◆ Requirement ◆
The required output is the full listing below, reproduced word for word.

-----

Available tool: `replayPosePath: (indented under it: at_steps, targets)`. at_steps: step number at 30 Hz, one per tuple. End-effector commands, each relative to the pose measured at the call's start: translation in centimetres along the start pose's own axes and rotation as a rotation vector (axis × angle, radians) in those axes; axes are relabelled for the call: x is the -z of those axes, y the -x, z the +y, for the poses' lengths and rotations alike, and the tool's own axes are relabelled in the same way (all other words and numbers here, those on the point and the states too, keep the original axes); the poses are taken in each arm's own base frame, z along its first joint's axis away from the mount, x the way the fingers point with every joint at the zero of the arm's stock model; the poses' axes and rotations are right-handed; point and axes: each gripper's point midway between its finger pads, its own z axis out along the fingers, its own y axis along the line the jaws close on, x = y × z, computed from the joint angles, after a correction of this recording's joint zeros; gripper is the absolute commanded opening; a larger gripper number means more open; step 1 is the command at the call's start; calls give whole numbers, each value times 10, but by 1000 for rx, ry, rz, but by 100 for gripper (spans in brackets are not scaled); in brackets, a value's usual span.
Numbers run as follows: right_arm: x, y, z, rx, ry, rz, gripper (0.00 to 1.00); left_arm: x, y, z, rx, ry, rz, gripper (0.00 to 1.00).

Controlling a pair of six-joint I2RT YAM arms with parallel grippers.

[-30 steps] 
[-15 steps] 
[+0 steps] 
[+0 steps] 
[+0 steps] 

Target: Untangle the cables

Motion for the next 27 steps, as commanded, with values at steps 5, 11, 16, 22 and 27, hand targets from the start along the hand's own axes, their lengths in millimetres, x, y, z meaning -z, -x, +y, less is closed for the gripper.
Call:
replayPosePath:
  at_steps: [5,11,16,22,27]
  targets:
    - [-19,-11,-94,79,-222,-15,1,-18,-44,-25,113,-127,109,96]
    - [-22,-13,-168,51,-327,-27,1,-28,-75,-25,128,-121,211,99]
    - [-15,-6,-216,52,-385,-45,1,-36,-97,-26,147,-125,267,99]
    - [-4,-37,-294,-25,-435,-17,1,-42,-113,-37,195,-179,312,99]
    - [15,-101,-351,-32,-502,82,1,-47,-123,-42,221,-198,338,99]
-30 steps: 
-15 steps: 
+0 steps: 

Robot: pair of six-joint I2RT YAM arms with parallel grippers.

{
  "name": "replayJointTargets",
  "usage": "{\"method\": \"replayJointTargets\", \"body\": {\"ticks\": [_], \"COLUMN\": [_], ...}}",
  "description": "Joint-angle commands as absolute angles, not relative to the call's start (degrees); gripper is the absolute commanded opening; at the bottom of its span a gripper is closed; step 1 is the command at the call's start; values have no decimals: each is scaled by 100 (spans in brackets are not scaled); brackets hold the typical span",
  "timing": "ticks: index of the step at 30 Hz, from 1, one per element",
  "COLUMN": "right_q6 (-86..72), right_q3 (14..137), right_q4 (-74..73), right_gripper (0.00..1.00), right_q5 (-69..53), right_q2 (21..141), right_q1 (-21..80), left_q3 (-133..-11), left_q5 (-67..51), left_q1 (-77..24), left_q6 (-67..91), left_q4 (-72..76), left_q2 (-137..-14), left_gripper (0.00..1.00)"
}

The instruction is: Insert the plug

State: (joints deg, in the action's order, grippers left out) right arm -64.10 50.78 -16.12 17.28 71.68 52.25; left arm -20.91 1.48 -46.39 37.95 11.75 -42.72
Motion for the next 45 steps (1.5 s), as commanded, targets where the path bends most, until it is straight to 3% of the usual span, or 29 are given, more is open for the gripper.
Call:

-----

◆ Solution ◆
Available tool: `replayPosePath: (indented under it: at_steps, targets)`. at_steps: step number at 30 Hz, one per tuple. End-effector commands, each relative to the pose measured at the call's start: translation in centimetres along the start pose's own axes and rotation as a rotation vector (axis × angle, radians) in those axes; axes are relabelled for the call: x is the -z of those axes, y the -x, z the +y, for the poses' lengths and rotations alike, and the tool's own axes are relabelled in the same way (all other words and numbers here, those on the point and the states too, keep the original axes); the poses are taken in each arm's own base frame, z along its first joint's axis away from the mount, x the way the fingers point with every joint at the zero of the arm's stock model; the poses' axes and rotations are right-handed; point and axes: each gripper's point midway between its finger pads, its own z axis out along the fingers, its own y axis along the line the jaws close on, x = y × z, computed from the joint angles, after a correction of this recording's joint zeros; gripper is the absolute commanded opening; a larger gripper number means more open; step 1 is the command at the call's start; calls give whole numbers, each value times 10, but by 1000 for rx, ry, rz, but by 100 for gripper (spans in brackets are not scaled); in brackets, a value's usual span.
Numbers run as follows: right_arm: x, y, z, rx, ry, rz, gripper (0.00 to 1.00); left_arm: x, y, z, rx, ry, rz, gripper (0.00 to 1.00).

Controlling a pair of six-joint I2RT YAM arms with parallel grippers.

[-30 steps] 
[-15 steps] 
[+0 steps] 
[+0 steps] 
[+0 steps] 

Target: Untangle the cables

Motion for the next 27 steps, as commanded, with values at steps 5, 11, 16, 22 and 27, hand targets from the start along the hand's own axes, their lengths in millimetres, x, y, z meaning -z, -x, +y, less is closed for the gripper.
Call:
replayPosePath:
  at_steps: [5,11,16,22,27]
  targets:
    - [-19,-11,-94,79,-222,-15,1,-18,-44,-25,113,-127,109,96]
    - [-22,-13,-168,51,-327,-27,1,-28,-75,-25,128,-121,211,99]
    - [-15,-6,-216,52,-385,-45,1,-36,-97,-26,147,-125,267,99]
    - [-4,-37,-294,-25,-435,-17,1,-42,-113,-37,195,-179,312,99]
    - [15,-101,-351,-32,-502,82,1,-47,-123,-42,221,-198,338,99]
-30 steps: 
-15 steps: 
+0 steps: 

Robot: pair of six-joint I2RT YAM arms with parallel grippers.

{
  "name": "replayJointTargets",
  "usage": "{\"method\": \"replayJointTargets\", \"body\": {\"ticks\": [_], \"COLUMN\": [_], ...}}",
  "description": "Joint-angle commands as absolute angles, not relative to the call's start (degrees); gripper is the absolute commanded opening; at the bottom of its span a gripper is closed; step 1 is the command at the call's start; values have no decimals: each is scaled by 100 (spans in brackets are not scaled); brackets hold the typical span",
  "timing": "ticks: index of the step at 30 Hz, from 1, one per element",
  "COLUMN": "right_q6 (-86..72), right_q3 (14..137), right_q4 (-74..73), right_gripper (0.00..1.00), right_q5 (-69..53), right_q2 (21..141), right_q1 (-21..80), left_q3 (-133..-11), left_q5 (-67..51), left_q1 (-77..24), left_q6 (-67..91), left_q4 (-72..76), left_q2 (-137..-14), left_gripper (0.00..1.00)"
}

The instruction is: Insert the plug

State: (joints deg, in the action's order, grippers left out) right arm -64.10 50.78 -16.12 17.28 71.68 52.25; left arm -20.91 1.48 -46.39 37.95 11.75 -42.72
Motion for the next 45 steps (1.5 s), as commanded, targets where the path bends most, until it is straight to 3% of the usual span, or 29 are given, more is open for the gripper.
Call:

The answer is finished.